Abstract
Badger Meter will report fourth-quarter results on January 28, 2026 Pre-Market; this preview summarizes the latest quarter’s actuals, consensus expectations for revenue, margins, and EPS this quarter, and the dominant analyst perspective from recent institutional commentary.
Market Forecast
Consensus points to higher top-line and earnings this quarter for Badger Meter, with revenue projected at $232.04 million, EBIT at $42.96 million, and EPS at $1.17, implying year-over-year growth of 14.74%, 16.14%, and 6.62%, respectively. The latest model implies continued margin resilience, but an explicit gross margin estimate is not available; the company’s revenue mix is expected to remain favorable, supporting an improved net margin versus last year, though a precise figure is not provided.
Badger Meter’s core revenue base remains weighted toward metering and smart water technologies with growing software and analytics contribution, and continued adoption trends form the central theme for this quarter’s outlook. The most promising area is the software and recognized-over-time solutions set, which has been expanding as utilities scale deployments and convert to longer-term service models.
Last Quarter Review
Badger Meter’s prior quarter delivered solid performance with revenue of $235.65 million, a gross profit margin of 40.67%, GAAP net income attributable to shareholders of $35.08 million, a net profit margin of 14.89%, and adjusted EPS of $1.19, showing year-over-year expansion.
A key highlight was sequential earnings growth, with net income up 1.43% quarter-on-quarter alongside sustained gross margin strength that reflected favorable product mix and pricing discipline. Main business momentum was anchored by the recognized-at-a-point metering and smart water products at $211.46 million revenue, complemented by recognized-over-time services of $24.19 million; both benefited from steady utility investment cycles and ongoing upgrade activity.
Current Quarter Outlook (with major analytical insights)
Main metering and smart water solutions
The core metering hardware and integrated smart water systems remain the company’s largest revenue engine, supported by utility infrastructure investment cycles and replacement needs. The revenue guide of $232.04 million implies a modest sequential step-down from the prior quarter’s seasonal peak yet keeps year-over-year growth robust, aligning with historical patterns where utility shipments can skew by quarter. Margin durability should be aided by a mix leaning to higher value AMI endpoints and analytics-enabled devices, even if factory utilization normalizes seasonally. Investors will monitor order conversion rates and any commentary on lead times; a clean conversion this quarter would underpin confidence in continued revenue visibility into the next fiscal year.
Software, analytics, and recognized-over-time services
The recognized-over-time category, which encapsulates software, analytics, and service models, remains the company’s most promising growth vector. While the prior quarter’s $24.19 million contribution was smaller than the hardware base, the structural growth profile is attractive due to recurring characteristics and upselling potential to installed endpoints. This quarter, year-over-year growth in services is expected to benefit from additional utility software activations and broader analytics adoption, which can support blended gross margin by layering higher-margin software against hardware shipments. Watch for attach-rate commentary and expansion of multi-year service agreements; any inflection here can translate to more predictable revenue and potentially higher valuation sensitivity.

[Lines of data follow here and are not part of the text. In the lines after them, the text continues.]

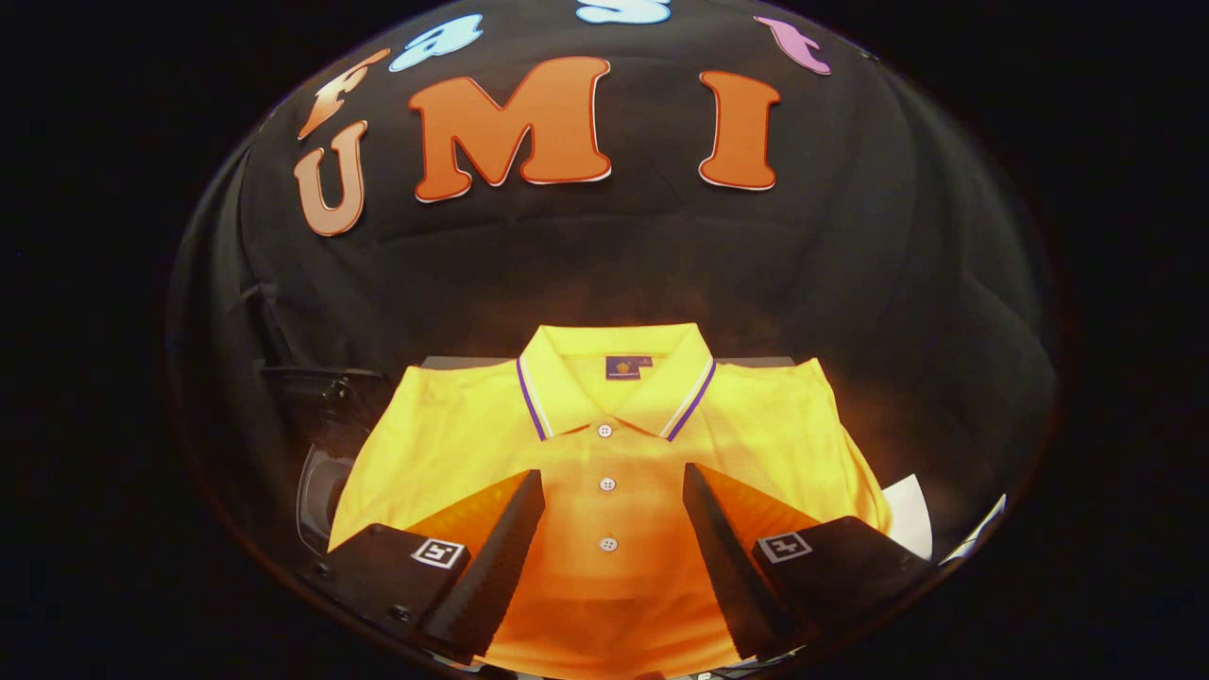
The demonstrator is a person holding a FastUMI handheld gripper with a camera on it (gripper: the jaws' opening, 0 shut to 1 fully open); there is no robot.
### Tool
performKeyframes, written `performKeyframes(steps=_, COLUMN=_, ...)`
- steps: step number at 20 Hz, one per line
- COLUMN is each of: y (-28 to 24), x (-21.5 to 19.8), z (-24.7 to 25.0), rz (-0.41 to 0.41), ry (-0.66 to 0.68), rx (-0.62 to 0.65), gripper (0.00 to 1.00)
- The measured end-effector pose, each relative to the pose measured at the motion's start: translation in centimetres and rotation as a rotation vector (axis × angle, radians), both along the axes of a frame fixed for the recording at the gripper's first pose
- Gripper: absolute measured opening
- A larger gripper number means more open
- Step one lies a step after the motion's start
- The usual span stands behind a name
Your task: Put the clothes into the washing machine and then close the washing machine lid.
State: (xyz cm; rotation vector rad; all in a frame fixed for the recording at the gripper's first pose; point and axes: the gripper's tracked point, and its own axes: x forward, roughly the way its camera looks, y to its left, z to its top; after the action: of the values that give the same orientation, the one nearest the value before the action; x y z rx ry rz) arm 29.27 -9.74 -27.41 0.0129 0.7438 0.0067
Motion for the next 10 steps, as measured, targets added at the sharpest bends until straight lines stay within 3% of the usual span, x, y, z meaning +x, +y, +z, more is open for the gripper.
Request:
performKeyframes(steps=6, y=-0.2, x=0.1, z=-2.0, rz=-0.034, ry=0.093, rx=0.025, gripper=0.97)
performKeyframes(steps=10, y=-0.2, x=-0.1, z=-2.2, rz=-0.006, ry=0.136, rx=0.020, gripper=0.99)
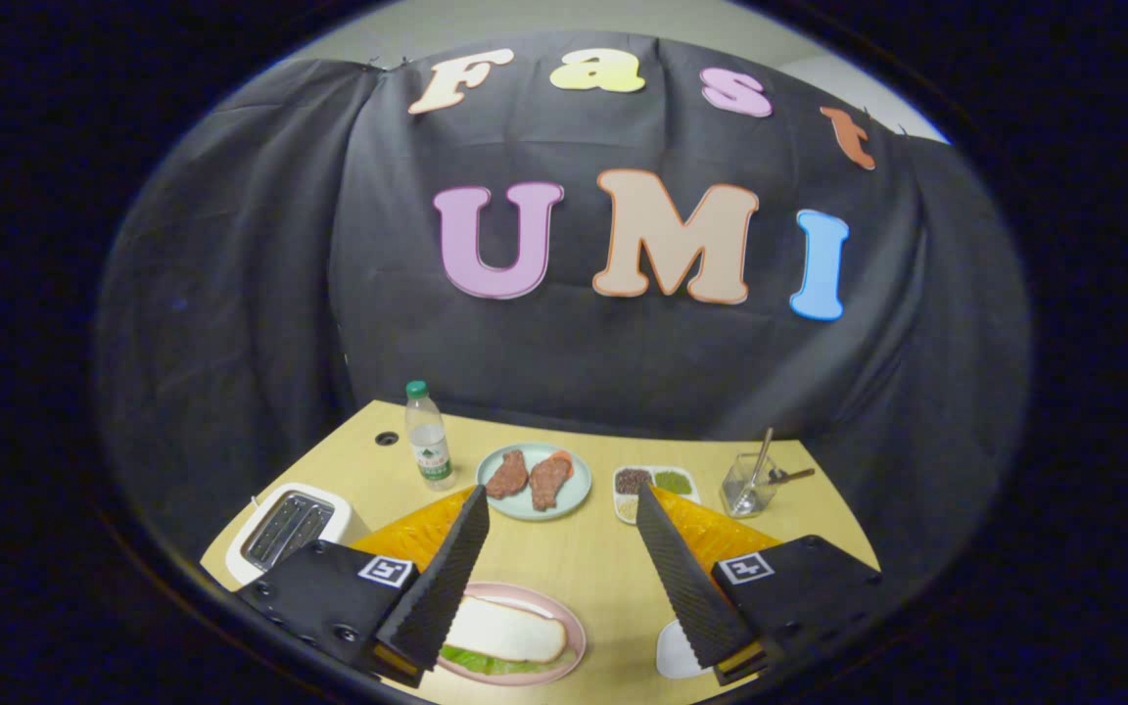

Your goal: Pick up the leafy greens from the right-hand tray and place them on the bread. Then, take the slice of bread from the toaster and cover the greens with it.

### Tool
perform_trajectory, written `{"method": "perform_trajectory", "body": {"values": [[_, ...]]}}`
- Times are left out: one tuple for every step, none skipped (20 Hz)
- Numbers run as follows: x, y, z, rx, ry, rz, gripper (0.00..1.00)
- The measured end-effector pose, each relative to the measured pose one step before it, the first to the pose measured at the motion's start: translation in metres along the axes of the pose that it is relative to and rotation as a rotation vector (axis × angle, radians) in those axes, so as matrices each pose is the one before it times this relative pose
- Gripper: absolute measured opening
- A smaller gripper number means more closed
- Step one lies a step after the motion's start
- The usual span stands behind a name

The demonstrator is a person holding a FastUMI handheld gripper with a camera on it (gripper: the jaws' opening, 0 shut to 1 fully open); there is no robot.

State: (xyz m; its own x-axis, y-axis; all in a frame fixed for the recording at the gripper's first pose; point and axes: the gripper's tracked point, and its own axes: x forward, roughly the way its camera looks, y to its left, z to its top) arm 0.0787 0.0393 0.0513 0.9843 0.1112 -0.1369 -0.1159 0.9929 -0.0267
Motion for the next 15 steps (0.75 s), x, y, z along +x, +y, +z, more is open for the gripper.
{"method": "perform_trajectory", "body": {"values": [[-0.00474, 0.00295, 0.00914, 0.00303, -0.04211, 0.0031, 0.97], [-0.00273, 0.00161, 0.00806, 0.00514, -0.0382, -0.00075, 0.97], [-0.00396, 0.00155, 0.00762, 0.0038, -0.03357, -0.00373, 0.97], [-0.00362, -0.00097, 0.00433, 0.00006, -0.02816, -0.00858, 0.97], [-0.00404, -0.00061, 0.00409, -0.00864, -0.02278, -0.00813, 0.97], [-0.00433, -0.00147, 0.00179, -0.01512, -0.01193, -0.01041, 0.97], [-0.00529, -0.00225, 0.00118, -0.01575, -0.01308, -0.01195, 0.96], [-0.00182, -0.00251, -0.00036, -0.01141, -0.01414, -0.01607, 0.96], [-0.00339, -0.00204, 0.00246, -0.0053, -0.01902, -0.01425, 0.96], [-0.00078, -0.00301, -0.00049, 0.00077, -0.0102, -0.019, 0.96], [-0.00226, -0.00184, -0.00143, 0.00681, -0.00128, -0.0104, 0.96], [-0.00025, -0.00084, -0.00185, 0.01164, 0.00383, -0.00578, 0.96], [-0.00043, -0.00136, 0.00166, 0.01279, 0.00069, -0.00409, 0.96], [0.00056, -0.0031, 0.00086, 0.00598, -0.00221, -0.0073, 0.96], [-0.00076, -0.0042, 0.00156, -0.00033, -0.00109, -0.00958, 0.96]]}}
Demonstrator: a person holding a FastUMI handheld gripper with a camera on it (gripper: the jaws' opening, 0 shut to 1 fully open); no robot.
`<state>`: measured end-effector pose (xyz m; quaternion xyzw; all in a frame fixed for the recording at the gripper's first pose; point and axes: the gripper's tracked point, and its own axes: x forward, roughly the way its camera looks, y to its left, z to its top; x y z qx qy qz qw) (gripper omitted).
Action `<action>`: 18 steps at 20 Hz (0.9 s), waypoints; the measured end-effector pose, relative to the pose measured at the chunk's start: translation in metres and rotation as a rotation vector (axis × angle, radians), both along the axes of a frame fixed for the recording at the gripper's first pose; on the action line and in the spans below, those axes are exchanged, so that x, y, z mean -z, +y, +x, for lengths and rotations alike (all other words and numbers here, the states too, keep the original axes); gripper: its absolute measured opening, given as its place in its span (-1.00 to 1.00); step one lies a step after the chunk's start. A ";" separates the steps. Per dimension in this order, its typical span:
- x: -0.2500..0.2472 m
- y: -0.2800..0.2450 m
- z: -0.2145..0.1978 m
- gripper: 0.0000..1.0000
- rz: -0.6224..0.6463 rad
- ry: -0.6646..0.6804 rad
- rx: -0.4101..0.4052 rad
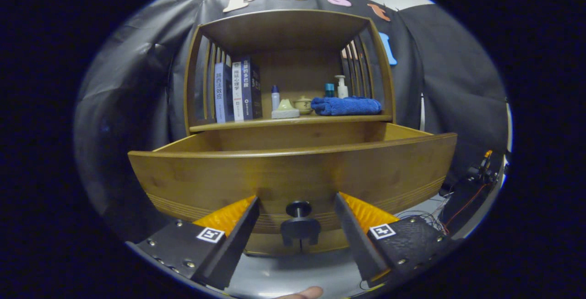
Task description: Pull open the drawer, take out the items inside it, and place them on the countertop above the cabinet.
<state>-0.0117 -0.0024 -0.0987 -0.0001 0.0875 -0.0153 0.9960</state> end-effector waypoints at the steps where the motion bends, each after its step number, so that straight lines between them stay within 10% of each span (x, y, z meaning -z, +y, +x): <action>1: 0.001 0.004 0.004 0.99 -0.002 0.008 -0.019; 18: -0.005 0.007 0.102 0.99 0.068 -0.014 -0.030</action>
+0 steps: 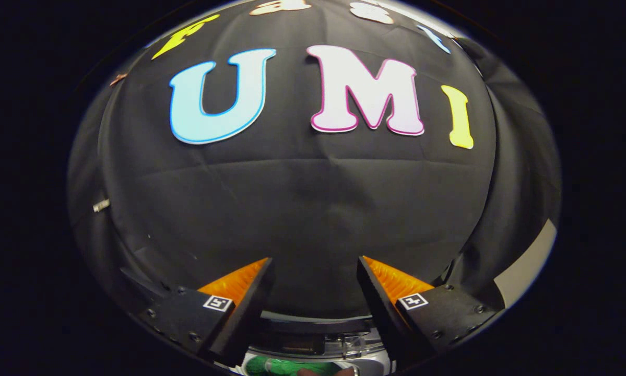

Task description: Put the clothes into the washing machine and then close the washing machine lid.

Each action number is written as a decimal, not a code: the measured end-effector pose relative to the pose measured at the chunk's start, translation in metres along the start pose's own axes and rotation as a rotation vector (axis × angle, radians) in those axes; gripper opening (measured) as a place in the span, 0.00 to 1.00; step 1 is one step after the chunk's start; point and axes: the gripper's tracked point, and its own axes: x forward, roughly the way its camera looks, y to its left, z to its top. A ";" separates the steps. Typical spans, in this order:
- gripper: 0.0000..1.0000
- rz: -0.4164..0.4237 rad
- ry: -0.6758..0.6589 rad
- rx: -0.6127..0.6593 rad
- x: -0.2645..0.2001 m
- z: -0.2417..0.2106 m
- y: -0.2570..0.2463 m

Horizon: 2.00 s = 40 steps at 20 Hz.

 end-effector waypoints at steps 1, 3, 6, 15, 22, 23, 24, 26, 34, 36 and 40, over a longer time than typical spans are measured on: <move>1.00 0.003 0.020 -0.009 -0.001 -0.002 0.002; 1.00 0.008 0.048 -0.008 -0.007 -0.006 0.002; 1.00 0.019 0.065 -0.014 -0.016 -0.009 0.002; 1.00 0.041 0.051 -0.022 -0.044 -0.020 0.003; 1.00 0.052 0.053 -0.026 -0.065 -0.030 0.003; 1.00 0.053 0.054 -0.024 -0.067 -0.032 0.002; 1.00 0.054 0.052 -0.025 -0.070 -0.034 0.003; 1.00 0.055 0.042 -0.024 -0.075 -0.037 0.002; 1.00 0.057 0.002 -0.025 -0.093 -0.045 0.001; 1.00 0.059 0.004 -0.027 -0.096 -0.050 0.001; 1.00 0.067 -0.001 -0.027 -0.110 -0.061 0.001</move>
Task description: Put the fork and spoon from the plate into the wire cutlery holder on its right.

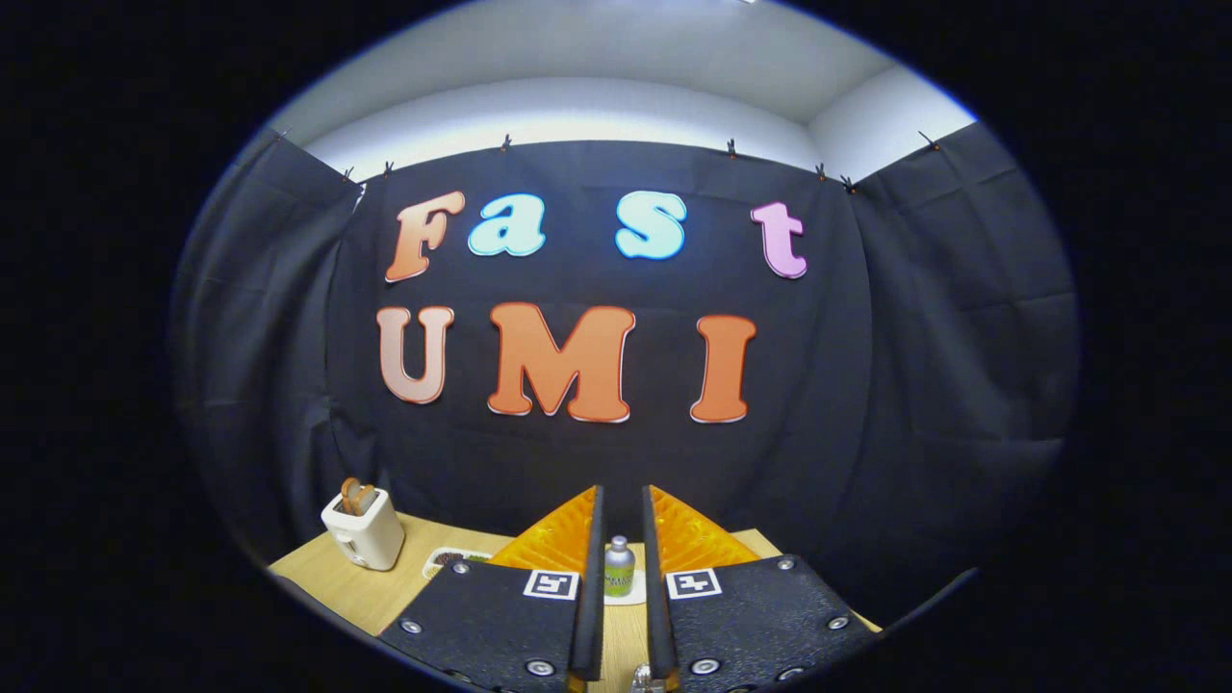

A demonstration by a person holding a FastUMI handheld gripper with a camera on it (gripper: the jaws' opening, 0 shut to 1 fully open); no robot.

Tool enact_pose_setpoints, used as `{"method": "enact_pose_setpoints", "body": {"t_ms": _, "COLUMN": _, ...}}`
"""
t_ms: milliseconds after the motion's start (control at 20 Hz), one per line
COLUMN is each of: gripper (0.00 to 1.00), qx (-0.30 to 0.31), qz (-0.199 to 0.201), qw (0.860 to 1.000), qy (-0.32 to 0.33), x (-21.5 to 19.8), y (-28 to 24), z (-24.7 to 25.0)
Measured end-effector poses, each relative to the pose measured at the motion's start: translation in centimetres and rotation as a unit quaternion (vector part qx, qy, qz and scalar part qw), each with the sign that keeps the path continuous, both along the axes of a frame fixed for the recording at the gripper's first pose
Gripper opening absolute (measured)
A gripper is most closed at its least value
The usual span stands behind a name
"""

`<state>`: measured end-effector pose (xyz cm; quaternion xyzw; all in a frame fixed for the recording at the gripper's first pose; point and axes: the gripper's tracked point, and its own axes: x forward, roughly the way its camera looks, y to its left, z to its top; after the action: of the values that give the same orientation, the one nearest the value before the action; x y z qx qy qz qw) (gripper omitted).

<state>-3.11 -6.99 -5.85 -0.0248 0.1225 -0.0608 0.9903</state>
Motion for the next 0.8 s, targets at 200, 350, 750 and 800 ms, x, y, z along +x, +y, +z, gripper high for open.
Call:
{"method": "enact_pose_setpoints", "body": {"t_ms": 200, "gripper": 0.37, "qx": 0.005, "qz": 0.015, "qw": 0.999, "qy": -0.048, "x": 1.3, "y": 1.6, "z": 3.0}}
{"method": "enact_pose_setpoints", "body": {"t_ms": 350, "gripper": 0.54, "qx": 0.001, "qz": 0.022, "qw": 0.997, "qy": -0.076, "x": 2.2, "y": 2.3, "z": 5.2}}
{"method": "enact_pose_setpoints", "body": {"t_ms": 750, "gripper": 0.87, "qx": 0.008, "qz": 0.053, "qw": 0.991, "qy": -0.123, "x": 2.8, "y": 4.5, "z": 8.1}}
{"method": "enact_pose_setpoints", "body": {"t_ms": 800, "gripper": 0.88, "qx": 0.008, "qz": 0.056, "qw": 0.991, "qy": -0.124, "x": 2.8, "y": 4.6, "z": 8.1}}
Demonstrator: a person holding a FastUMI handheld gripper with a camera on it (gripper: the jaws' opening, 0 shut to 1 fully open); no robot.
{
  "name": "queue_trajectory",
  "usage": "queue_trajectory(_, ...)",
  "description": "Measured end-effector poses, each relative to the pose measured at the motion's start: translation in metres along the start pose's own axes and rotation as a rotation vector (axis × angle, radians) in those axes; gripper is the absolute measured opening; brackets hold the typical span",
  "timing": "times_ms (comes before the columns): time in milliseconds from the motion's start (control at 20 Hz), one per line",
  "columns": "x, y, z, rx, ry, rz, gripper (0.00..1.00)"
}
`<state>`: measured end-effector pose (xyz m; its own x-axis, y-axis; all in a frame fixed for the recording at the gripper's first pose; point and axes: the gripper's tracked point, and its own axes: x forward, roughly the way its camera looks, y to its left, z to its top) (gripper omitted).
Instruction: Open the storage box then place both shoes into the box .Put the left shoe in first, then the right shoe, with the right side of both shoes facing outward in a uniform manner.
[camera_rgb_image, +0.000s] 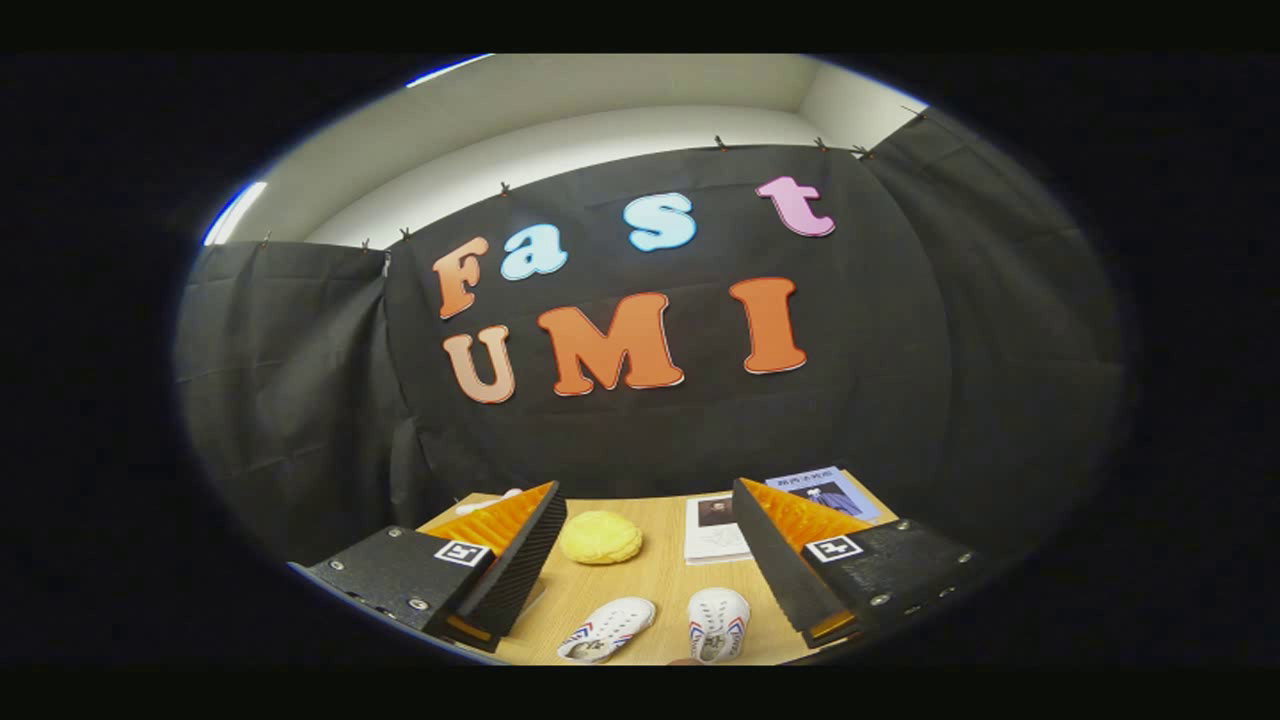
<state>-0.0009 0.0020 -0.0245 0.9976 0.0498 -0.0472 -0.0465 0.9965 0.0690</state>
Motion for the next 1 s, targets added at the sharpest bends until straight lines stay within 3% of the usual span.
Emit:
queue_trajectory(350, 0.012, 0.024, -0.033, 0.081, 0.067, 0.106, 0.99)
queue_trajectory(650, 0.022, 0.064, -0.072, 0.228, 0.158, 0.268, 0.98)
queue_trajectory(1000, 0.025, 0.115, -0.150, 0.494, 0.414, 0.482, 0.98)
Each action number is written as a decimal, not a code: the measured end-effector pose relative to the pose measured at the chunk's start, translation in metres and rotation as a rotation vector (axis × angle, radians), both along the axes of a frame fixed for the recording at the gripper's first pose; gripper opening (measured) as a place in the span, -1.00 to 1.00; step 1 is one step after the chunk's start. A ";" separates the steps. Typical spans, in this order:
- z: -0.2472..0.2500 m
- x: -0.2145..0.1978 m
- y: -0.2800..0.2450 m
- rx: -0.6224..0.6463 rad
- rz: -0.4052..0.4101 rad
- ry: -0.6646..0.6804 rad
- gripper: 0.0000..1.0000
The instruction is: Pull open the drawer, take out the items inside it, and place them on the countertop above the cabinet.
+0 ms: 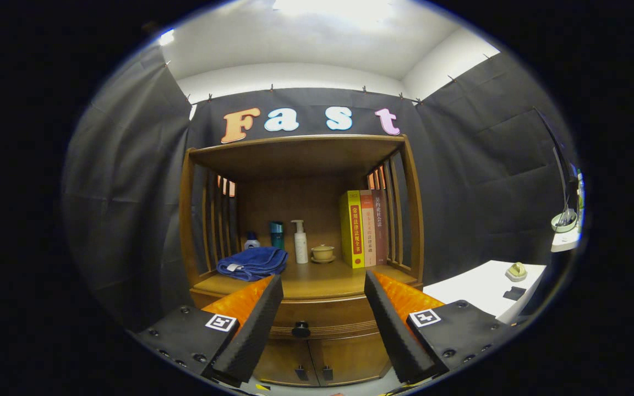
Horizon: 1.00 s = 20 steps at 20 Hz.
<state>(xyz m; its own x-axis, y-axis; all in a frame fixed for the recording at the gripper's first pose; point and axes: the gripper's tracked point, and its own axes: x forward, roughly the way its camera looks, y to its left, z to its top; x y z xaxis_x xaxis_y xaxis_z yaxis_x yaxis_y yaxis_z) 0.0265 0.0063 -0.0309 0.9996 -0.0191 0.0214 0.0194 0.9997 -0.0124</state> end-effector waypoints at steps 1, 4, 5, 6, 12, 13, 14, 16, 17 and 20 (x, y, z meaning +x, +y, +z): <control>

Key stock-price drivers this quarter
Three variables are likely to shape share performance in the print and guide: revenue growth cadence versus the $232.04 million estimate, gross margin trajectory relative to the prior quarter’s 40.67%, and EPS conversion near the $1.17 mark. Any upside surprise in gross margin could flow disproportionately to EPS given operating leverage, especially if operating expenses track seasonally. On the other hand, if mix shifts back toward lower-margin devices or if there are transient supply-chain costs, the margin could compress, tempering EPS relative to expectations despite healthy revenue growth. Management’s qualitative commentary on 2026 demand, utility budget health, and pipeline conversions will be scrutinized for confirmation of sustained mid-teens growth potential.
Analyst Opinions
Recent institutional commentary and ratings tilts positive, with the balance of views leaning bullish over bearish. Analysts emphasizing the smart water adoption curve expect continued double-digit revenue growth and solid mid-40s incremental margins as software and analytics scale, which underpins confidence in the $1.17 EPS estimate for the quarter. Positive views highlight robust order trends, disciplined pricing, and a mix favorable to AMI and analytics, while also noting the potential for recurring revenue expansion to improve earnings quality. On the risk side, a minority of cautious voices cite normalization after strong multi-quarter execution and typical seasonality, but the majority perspective anticipates in-line to modestly above-consensus delivery driven by a healthy utility spending backdrop and ongoing technology upgrades.
Disclaimer: Investing carries risk. This is not financial advice. The above content should not be regarded as an offer, recommendation, or solicitation on acquiring or disposing of any financial products, any associated discussions, comments, or posts by author or other users should not be considered as such either. It is solely for general information purpose only, which does not consider your own investment objectives, financial situations or needs. TTM assumes no responsibility or warranty for the accuracy and completeness of the information, investors should do their own research and may seek professional advice before investing.